Saturday, February 08, 2003

If you thought the PATRIOT act was bad, The Domestic Security Enhancement Act of 2003 should make you shudder. The Justice Department, under Ashcroft's direction, in a continuing effort to keep us from being spoiled by having too many civil rights, has drafted a kind of reverse bill of rights. The DSEA serves to make Big Brother even bigger and more knowledgeable about our business. In an article in the Washington Post, Charles Lane reports, "Under the draft, the government could declare individuals, not just groups, 'foreign powers' subject to clandestine surveillance under looser standards than would apply in criminal cases, and it would permit such surveillance against a U. S. citizen suspected of spying for a foreign power, even if the alleged suspicious conduct was not itself criminal." If you are a U. S. citizen of Middel Eastern descent, and you call your uncle back in the old country, heaven help you if Uncle is, for example, a functionary in his government's bureaucracy. Such a call could land you in jail without representation for an indefinite period. You disappear if Mr.Ashcroft decides that your questions about when you get the money Uncle owes you for "getting that information about how to get a visa" is an effort to smuggle evildoers into the country. [To read all of Lane's article, go to: http://sfgate.com/cgi-bin/article.cgi?f=/c/a/2003/02/08/MN206260.DTL]


In other good news about the strangulation of information (eminating from the administration while expanding its collection of information about citizens), the GAO has dropped its suit against VP Cheney to get him to fess up to who he courted in the oil industry to write legislation that is beneficial to the industry. If you or I fail to report our taxes on time, we get nailed. If Dick suppresses information, he gets an attaboy and pays no penalty. The corruption of this administration certainly rivals that of Nixon, I think, but let us not speak of that particular Dick, now. Things are too depressing as it is.

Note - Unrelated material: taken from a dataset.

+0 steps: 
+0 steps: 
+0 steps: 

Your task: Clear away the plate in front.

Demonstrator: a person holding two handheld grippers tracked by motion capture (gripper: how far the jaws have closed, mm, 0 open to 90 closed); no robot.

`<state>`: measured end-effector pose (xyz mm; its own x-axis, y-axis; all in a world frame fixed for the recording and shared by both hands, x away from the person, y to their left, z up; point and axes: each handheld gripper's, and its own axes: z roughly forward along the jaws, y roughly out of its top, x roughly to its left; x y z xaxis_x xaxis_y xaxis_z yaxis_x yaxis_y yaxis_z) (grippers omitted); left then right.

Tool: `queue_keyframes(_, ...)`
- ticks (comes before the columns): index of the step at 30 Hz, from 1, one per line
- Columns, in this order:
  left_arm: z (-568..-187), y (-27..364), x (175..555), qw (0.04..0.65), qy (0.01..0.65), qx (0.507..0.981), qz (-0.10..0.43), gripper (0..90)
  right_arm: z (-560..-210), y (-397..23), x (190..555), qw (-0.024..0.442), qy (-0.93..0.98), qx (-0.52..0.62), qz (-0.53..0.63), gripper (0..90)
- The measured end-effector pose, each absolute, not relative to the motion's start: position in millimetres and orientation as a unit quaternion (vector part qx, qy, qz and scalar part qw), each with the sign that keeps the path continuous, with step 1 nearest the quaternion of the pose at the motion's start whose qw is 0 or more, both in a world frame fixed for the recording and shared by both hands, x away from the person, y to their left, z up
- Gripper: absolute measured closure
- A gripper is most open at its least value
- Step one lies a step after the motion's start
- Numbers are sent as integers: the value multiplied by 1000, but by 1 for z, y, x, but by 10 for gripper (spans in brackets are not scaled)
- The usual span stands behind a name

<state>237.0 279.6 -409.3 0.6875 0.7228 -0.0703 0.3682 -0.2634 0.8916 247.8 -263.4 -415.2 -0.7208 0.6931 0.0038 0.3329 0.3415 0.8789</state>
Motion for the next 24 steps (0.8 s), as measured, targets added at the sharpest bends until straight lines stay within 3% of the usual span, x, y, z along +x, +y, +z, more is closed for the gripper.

Tuesday, February 04, 2003

Our president is now the president of "big ideas and big projects," according to one Whitehouse spin doc. What was once bad --monstrous deficits-- is now good. "Big" government was once bad, now is good, too. What's is interesting is that Bush can announce a $300 billion deficit in the same breath that he admonishes Congress to have fiscal "discipline." He argues that a $1.7 trillion tax cut is needed to perk up the economy (the theory being that the rich need the dollars to invest. Recall the "voodoo economics"of the Reagan regime and recall that that term was used by Bush, Sr. to describe Reagan's plan.), but many of the RICHEST PEOPLE AND COMPANIES DON'T PAY TAXES.


How does he get away with it? Much rests on the interaction of the message structure and the knowledge base of the audience. In fact, the audience is at a tremendous disadvantage in critically responding due to the complexity of the issues and systems described by Bush and due to an audiences' propensity to cooperate (See the work of Paul Grice; specifically "the cooperative principle."). Most of the public wants to support the President as much as possible, and most unconsciously adopt the principles of cooperation which lead them to assume the President is being as informative as is required, not saying that for what he lacks adequate evidence, speaking about that which is relevant, and avoiding obscurity. Given those rules by which people tend to decode his (and his flacks') messages, and given that he must simplify (and therefore recreate) information, he is able to shape a reality that many find difficult to critique.


To get a sense for the complexity of the information, look at this web site: http://www.publicampaign.org/stateoftheunion/ (Creative Commons). Thanks to such efforts, we have some tools to call Bush's statements into question, but it takes time and effort even to visit these sites. Nevertheless, as citizens, it is important that we are not consumers of the Whitehouse or even Congress' discourse, but critical analysts that can reasonably affirm that which is essentially true and critique and reject that which has been so twisted as to no longer qualify as being true. It is a patriotic thing to do.